Retype the data exactly, skipping any picture in it.
-*-
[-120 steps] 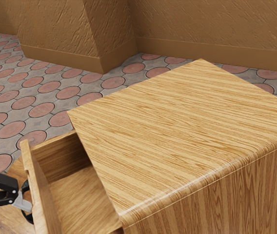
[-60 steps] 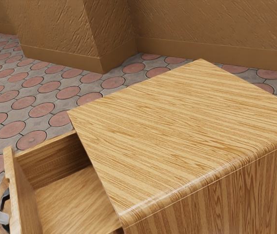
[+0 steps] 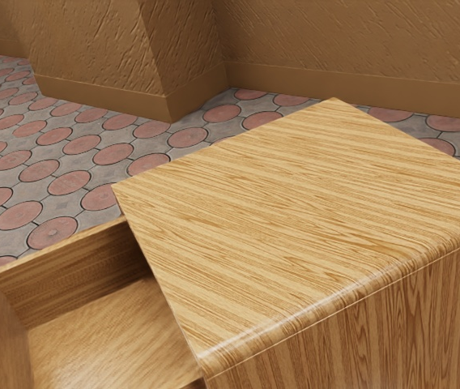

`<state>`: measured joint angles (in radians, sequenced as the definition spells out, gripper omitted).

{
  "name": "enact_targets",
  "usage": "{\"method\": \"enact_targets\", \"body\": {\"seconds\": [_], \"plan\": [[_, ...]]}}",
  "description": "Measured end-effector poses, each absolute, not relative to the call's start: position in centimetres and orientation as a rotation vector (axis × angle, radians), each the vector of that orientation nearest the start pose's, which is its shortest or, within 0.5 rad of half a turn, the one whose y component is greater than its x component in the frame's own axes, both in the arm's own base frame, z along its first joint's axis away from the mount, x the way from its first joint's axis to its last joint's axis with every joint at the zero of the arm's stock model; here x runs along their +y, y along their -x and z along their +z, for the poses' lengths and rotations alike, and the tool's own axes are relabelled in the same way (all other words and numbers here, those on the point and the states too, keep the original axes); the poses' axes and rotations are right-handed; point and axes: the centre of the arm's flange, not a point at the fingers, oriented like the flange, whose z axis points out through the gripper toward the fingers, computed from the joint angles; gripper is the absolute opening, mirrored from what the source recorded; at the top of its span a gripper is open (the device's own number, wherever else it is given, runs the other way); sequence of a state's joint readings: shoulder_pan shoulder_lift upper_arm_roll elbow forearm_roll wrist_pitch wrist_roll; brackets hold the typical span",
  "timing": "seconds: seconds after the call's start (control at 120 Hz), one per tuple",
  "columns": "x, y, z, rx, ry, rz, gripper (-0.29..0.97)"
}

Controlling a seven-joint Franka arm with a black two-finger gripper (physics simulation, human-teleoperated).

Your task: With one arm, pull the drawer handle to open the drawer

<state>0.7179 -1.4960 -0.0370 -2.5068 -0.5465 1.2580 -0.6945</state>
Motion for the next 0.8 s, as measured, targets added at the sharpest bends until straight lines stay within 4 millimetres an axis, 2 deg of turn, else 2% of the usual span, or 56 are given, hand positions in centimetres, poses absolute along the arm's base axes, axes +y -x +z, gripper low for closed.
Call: {"method": "enact_targets", "body": {"seconds": [0.225, 0.8], "plan": [[-0.1, -8.6, 64.3, -1.995, 2.963, -0.441, 0.67], [2.4, -5.0, 63.9, -2.068, 2.913, -0.433, 0.67]]}}
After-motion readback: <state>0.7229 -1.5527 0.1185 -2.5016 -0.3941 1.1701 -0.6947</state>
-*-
-- EXERCISE ANSWER --
[-120 steps] 
[-60 steps] 
[+0 steps] 

`<state>`: measured joint angles (in radians, sequenced as the definition spells out, gripper omitted).

{
  "name": "enact_targets",
  "usage": "{\"method\": \"enact_targets\", \"body\": {\"seconds\": [_], \"plan\": [[_, ...]]}}",
  "description": "Measured end-effector poses, each absolute, not relative to the call's start: position in centimetres and orientation as a rotation vector (axis × angle, radians), each the vector of that orientation nearest the start pose's, which is its shortest or, within 0.5 rad of half a turn, the one whose y component is greater than its x component in the frame's own axes, both in the arm's own base frame, z along its first joint's axis away from the mount, x the way from its first joint's axis to its last joint's axis with every joint at the zero of the arm's stock model; here x runs along their +y, y along their -x and z along their +z, for the poses' lengths and rotations alike, and the tool's own axes are relabelled in the same way (all other words and numbers here, those on the point and the states too, keep the original axes); the poses' axes and rotations are right-handed; point and axes: the centre of the arm's flange, not a point at the fingers, oriented like the flange, whose z axis points out through the gripper toward the fingers, computed from the joint angles; gripper is the absolute opening, mirrored from what the source recorded; at the top of its span a gripper is open (the device's own number, wherever else it is given, runs the other way); sequence of a state's joint readings: shoulder_pan shoulder_lift upper_arm_roll elbow forearm_roll wrist_pitch wrist_roll; brackets hold the typical span",
  "timing": "seconds: seconds after the call's start (control at 120 Hz), one per tuple",
  "columns": "x, y, z, rx, ry, rz, gripper (-0.29..0.97)"
}

Controlling a seven-joint Franka arm with a black two-finger gripper (physics simulation, human-teleoperated).

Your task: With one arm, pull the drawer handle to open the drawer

<state>0.7179 -1.4960 -0.0370 -2.5068 -0.5465 1.2580 -0.6945</state>
Motion for the next 0.8 s, as measured, targets added at the sharpest bends until straight lines stay within 4 millimetres an axis, 2 deg of turn, else 2% of the usual span, or 56 are given, hand positions in centimetres, poses absolute along the arm's base axes, axes +y -x +z, gripper low for closed.
Call: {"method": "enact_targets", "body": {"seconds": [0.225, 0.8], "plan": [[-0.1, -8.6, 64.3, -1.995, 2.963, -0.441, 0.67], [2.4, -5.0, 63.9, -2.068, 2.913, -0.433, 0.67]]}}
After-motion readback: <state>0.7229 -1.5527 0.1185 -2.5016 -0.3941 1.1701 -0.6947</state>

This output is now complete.